Recorded data =>
----------

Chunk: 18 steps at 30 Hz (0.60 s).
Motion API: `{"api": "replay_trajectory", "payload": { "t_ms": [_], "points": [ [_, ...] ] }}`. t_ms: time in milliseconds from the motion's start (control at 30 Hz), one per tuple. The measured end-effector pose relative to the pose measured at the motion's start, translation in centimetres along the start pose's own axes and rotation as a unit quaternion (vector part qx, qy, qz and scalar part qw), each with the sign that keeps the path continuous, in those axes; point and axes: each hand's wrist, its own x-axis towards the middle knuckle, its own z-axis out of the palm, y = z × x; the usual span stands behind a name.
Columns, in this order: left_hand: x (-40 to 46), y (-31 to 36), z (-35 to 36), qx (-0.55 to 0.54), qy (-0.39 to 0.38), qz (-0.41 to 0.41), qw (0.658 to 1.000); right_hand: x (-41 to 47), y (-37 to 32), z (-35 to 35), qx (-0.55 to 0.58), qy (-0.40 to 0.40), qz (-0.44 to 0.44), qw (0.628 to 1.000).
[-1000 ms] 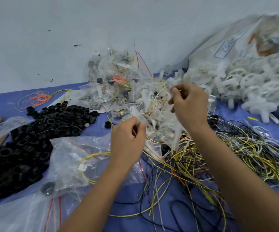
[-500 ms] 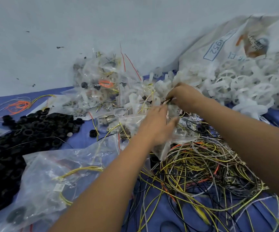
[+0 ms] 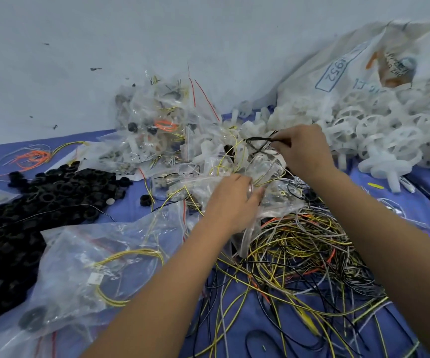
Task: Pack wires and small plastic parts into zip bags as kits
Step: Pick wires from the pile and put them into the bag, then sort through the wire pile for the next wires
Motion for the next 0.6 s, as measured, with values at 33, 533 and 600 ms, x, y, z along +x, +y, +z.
{"api": "replay_trajectory", "payload": {
  "t_ms": [33, 533, 600],
  "points": [
    [-0.5, 0.1, -0.1, -0.026, 0.029, -0.001, 0.999, -0.7, -0.5, -0.2, 0.037, 0.024, 0.018, 0.999],
    [-12.6, -4.8, -6.0, 0.054, 0.34, -0.102, 0.933, -10.6, -13.7, 0.3, 0.552, 0.091, 0.238, 0.794],
    [-13.3, -5.8, -6.2, -0.037, 0.313, -0.14, 0.938, -11.4, -15.7, 1.2, 0.57, 0.078, 0.224, 0.787]
  ]
}}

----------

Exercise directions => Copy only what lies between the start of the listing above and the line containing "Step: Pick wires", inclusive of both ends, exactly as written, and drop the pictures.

Result of this task =>
Chunk: 18 steps at 30 Hz (0.60 s).
Motion API: `{"api": "replay_trajectory", "payload": { "t_ms": [_], "points": [ [_, ...] ] }}`. t_ms: time in milliseconds from the motion's start (control at 30 Hz), one per tuple. The measured end-effector pose relative to the pose measured at the motion's start, translation in centimetres along the start pose's own axes and rotation as a unit quaternion (vector part qx, qy, qz and scalar part qw), each with the sign that keeps the path continuous, in those axes; point and axes: each hand's wrist, its own x-axis towards the middle knuckle, its own z-axis out of the palm, y = z × x; the usual span stands behind a name.
Columns, in this order: left_hand: x (-40 to 46), y (-31 to 36), z (-35 to 36), qx (-0.55 to 0.54), qy (-0.39 to 0.38), qz (-0.41 to 0.41), qw (0.658 to 1.000); right_hand: x (-41 to 47), y (-37 to 32), z (-35 to 35), qx (-0.55 to 0.58), qy (-0.40 to 0.40), qz (-0.44 to 0.44), qw (0.628 to 1.000).
[-1000 ms] 
[-500 ms] 
[+0 ms] 
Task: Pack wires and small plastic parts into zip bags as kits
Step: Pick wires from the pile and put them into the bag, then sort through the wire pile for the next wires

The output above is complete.